Crews clearing discarded nets from Kaua'i's east shore

By Jan TenBruggencate
Advertiser KauaÎi Bureau

LIHU'E, Kaua'i — Crews working from land and sea are hauling tons of old fishing nets off Kaua'i's eastern shoreline.

A massive tangle of ropes and nets is stored at Nawiliwili Harbor, after being removed from the Ninini-Ahukini coastline as part of a five-day cleanup of nets along the eastern shore of Kaua'i. Tesoro Hawai'i is providing money for the cleanup to compensate for a 1998 oil spill that fouled Kaua'i shores.

Jan TenBruggencate • The Honolulu Advertiser

The five-day project, scheduled to run through the weekend, is financed by Tesoro Hawai'i as part of the company's compensation for environmental damage caused by its August 1998 oil spill.

A workboat with divers is collecting submerged nets from reefs and nets that have washed onto rocky shores that are inaccessible by equipment on land.
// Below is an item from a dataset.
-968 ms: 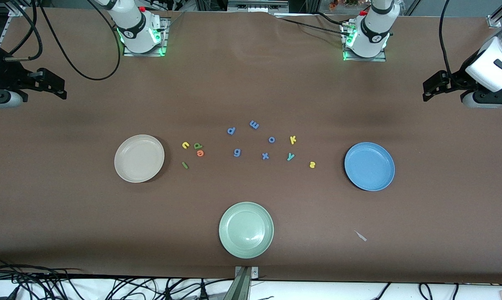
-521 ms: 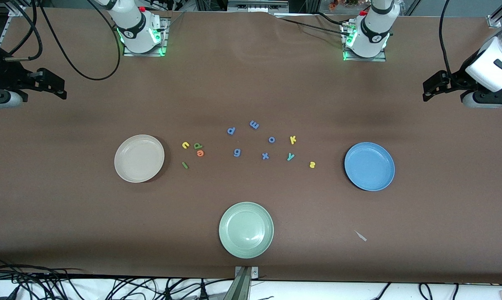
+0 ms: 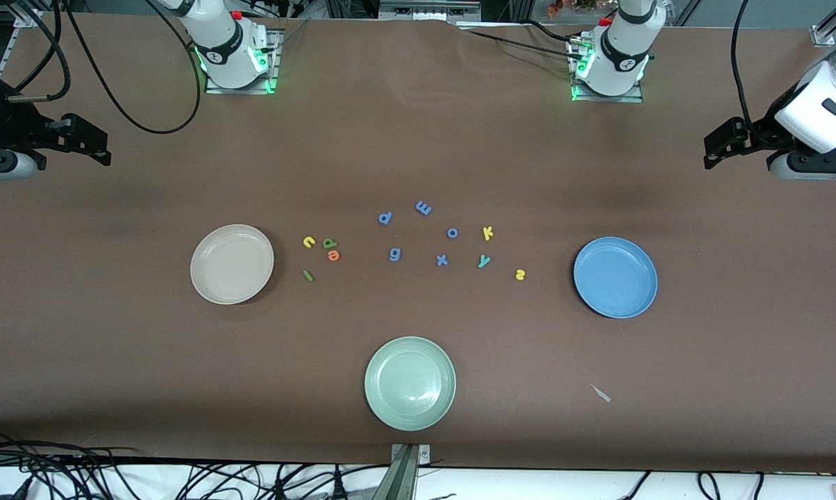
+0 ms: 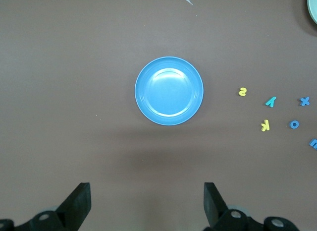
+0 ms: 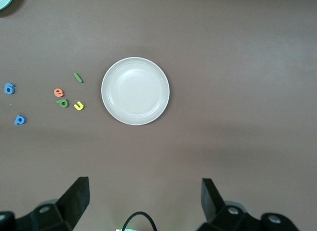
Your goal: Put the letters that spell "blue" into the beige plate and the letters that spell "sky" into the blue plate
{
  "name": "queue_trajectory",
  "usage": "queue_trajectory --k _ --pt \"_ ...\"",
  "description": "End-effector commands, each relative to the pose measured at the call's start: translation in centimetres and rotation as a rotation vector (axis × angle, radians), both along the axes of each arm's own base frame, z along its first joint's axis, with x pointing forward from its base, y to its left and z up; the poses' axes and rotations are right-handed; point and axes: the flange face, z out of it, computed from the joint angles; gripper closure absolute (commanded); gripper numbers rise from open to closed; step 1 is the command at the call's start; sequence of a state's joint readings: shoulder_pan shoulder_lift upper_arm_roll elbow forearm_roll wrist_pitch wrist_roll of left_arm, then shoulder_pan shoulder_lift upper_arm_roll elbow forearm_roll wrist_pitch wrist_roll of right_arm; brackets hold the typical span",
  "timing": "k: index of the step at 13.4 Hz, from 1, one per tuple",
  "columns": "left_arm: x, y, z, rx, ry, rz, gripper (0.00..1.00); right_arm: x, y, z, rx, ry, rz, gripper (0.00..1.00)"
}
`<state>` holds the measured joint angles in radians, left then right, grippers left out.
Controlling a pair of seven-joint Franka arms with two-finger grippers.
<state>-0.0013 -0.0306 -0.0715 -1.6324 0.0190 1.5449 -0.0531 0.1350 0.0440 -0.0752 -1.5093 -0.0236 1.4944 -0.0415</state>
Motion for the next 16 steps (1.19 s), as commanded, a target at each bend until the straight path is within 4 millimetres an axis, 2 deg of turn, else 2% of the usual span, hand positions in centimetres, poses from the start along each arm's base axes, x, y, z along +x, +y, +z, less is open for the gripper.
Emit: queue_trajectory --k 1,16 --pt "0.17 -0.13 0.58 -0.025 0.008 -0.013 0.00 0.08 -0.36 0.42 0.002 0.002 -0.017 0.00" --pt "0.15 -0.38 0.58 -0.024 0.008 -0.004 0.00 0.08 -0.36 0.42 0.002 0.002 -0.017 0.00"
National Marine Fisheries Service scientist John Naughton said divers are carried through the surf by a personal watercraft. The divers free the nets and attach a cable to enable the workboat to haul them away from the shore.

Another crew using a crane and trucks is running along the coast, hauling nets from the upper beach areas.

Wednesday's first-day haul filled a large shipping container at Nawiliwili Harbor. The nets had not been weighed, but appeared to total several tons.

Officials of the National Marine Fisheries Service, the state Department of Health and the state Division of Aquatic Resources are working with the Clean Islands Council and others on the project.

During Thursday's land operations along the rocky coastline between Ahukini and Ninini, crews hauled out giant tangles of cargo nets, monofilament gillnets, sections of trawl webbing, and ropes and cables of many colors and sizes.

The 1998 spill from Tesoro's Barbers Point offshore mooring released nearly 5,000 gallons of oil, much of which came ashore on Kaua'i. Dozens of seabirds were oiled and many died. Other forms of coastal life also were affected.